**REQUIRED WORK**
Only the number is needed: how many lines of the records include "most"?

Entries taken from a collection

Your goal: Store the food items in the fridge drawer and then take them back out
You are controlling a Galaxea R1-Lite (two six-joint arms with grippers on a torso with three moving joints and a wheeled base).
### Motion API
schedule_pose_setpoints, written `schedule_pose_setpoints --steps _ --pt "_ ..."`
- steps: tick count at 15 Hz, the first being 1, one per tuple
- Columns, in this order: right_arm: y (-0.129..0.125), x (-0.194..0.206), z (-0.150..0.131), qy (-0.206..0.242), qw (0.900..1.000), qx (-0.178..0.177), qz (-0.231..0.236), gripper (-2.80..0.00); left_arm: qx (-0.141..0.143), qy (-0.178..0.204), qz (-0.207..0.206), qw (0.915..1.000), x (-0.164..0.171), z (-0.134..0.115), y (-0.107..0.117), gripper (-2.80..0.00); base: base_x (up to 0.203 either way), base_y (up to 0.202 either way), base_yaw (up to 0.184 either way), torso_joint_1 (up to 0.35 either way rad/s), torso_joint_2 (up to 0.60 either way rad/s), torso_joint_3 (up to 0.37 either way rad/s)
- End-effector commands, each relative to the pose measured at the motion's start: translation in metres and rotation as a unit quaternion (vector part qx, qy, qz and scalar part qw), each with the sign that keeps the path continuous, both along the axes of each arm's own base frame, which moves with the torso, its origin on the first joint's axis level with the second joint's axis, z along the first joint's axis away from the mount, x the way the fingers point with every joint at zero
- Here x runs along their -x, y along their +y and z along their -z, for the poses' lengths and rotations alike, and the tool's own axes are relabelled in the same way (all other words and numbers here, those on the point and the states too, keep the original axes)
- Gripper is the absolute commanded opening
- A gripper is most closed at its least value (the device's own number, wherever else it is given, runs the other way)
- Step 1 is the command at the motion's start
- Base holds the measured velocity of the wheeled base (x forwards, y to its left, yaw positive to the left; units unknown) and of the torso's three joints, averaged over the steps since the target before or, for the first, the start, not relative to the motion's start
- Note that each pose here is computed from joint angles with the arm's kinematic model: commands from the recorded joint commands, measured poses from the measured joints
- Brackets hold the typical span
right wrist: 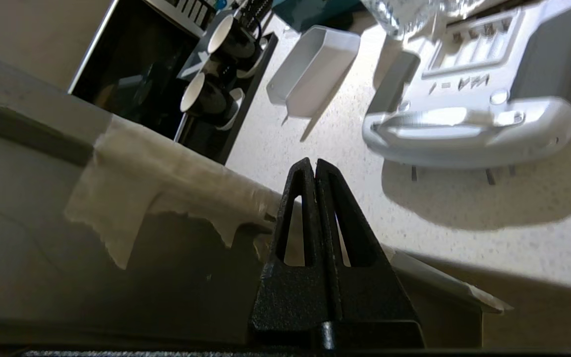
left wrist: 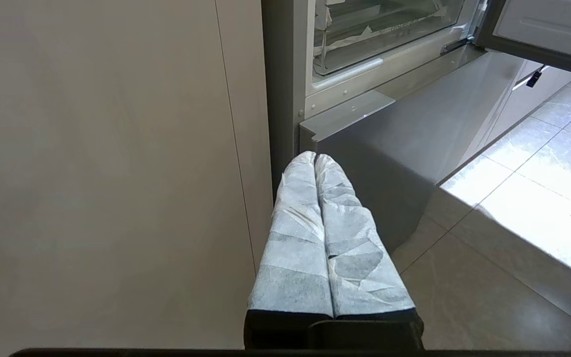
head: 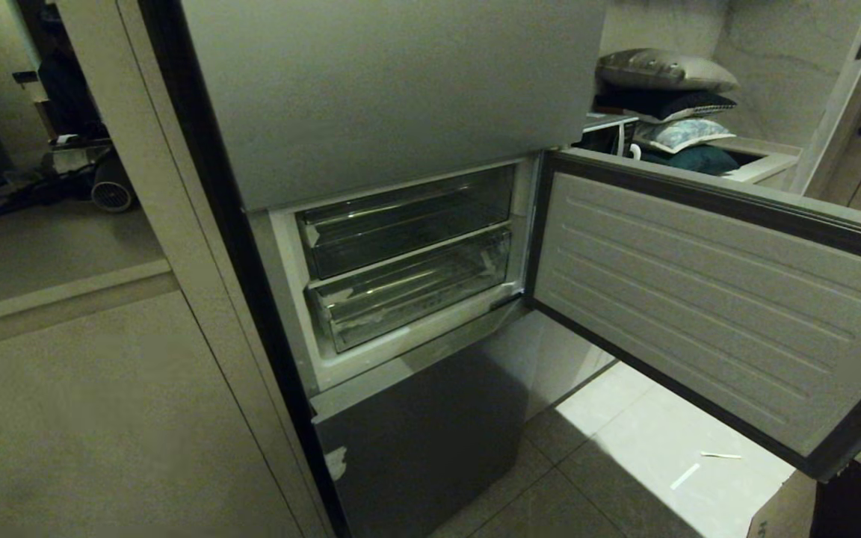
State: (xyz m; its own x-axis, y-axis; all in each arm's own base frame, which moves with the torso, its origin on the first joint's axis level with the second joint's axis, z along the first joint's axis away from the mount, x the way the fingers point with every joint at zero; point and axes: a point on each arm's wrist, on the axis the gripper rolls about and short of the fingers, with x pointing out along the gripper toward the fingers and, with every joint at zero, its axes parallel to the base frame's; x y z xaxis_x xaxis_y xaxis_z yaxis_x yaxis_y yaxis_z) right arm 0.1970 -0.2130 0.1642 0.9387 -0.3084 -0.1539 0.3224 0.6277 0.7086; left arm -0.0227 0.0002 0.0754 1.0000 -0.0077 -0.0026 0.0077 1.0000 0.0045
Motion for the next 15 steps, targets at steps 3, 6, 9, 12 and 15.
schedule_pose_setpoints --steps 3,6,9,12,15 --pt "0.027 0.020 -0.005 -0.006 1.000 0.002 -0.018 -2.80 0.000 0.000 0.000 1.0000 0.000 0.000 0.000 -2.80 0.000 0.000 0.000 0.000 0.00 0.000" --pt "0.040 0.031 -0.005 -0.009 0.999 0.001 -0.038 -2.80 0.000 0.000 0.000 1.0000 0.000 0.000 0.000 -2.80 0.000 0.000 0.000 0.000 0.00 0.000" --pt "0.057 0.044 -0.003 -0.009 0.999 -0.001 -0.048 -2.80 0.000 0.000 0.000 1.0000 0.000 0.000 0.000 -2.80 0.000 0.000 0.000 0.000 0.00 0.000" --pt "0.070 0.055 -0.002 -0.012 0.998 0.001 -0.059 -2.80 0.000 -0.001 0.000 1.0000 0.000 0.000 0.000 -2.80 0.000 0.000 0.000 0.000 0.00 0.000" --pt "0.084 0.066 -0.003 -0.020 0.997 0.006 -0.075 -2.80 0.000 0.000 0.000 1.0000 0.000 0.000 0.000 -2.80 0.000 0.000 0.000 0.000 0.00 0.000"
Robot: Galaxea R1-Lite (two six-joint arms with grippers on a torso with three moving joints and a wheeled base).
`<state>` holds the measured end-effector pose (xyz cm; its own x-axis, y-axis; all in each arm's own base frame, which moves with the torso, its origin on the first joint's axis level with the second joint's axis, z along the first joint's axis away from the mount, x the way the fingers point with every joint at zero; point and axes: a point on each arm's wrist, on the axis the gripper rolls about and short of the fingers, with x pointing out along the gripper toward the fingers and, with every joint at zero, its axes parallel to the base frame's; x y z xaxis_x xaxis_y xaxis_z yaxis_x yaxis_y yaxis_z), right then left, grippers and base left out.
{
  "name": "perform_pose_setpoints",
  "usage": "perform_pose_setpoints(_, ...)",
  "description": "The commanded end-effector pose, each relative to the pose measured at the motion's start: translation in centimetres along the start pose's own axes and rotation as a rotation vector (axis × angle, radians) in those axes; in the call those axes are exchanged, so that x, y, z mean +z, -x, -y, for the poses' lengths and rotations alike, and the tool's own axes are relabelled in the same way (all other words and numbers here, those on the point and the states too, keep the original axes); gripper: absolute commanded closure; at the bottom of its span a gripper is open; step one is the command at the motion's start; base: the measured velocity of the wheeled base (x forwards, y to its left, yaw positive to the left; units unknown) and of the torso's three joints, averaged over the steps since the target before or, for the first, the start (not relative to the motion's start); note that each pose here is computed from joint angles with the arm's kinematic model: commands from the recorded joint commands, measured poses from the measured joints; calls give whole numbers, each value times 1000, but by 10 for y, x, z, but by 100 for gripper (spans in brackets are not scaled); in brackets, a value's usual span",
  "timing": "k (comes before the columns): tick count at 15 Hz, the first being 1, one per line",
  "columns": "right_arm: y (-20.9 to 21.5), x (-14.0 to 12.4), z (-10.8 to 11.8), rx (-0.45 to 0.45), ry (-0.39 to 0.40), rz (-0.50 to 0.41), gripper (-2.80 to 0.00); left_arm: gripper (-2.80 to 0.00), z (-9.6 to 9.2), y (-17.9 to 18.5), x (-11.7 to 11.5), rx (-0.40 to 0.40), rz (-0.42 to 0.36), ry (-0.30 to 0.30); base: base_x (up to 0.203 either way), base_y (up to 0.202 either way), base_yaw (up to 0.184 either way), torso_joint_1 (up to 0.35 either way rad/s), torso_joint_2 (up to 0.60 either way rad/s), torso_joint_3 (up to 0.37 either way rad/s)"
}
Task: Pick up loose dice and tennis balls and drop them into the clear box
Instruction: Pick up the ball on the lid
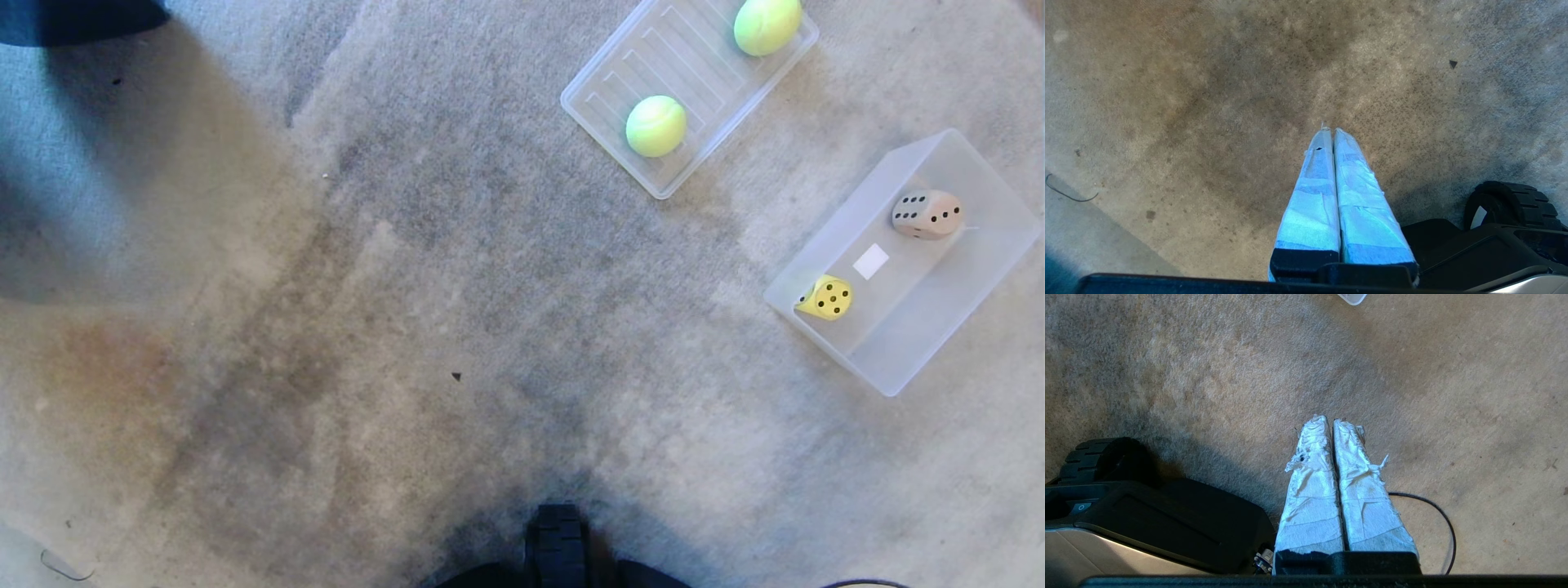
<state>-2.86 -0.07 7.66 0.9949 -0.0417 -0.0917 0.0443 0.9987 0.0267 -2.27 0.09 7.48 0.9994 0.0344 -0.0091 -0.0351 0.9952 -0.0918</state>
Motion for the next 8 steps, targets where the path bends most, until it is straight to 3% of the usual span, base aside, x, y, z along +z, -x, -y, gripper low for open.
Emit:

**ANSWER FOR THE TASK**
2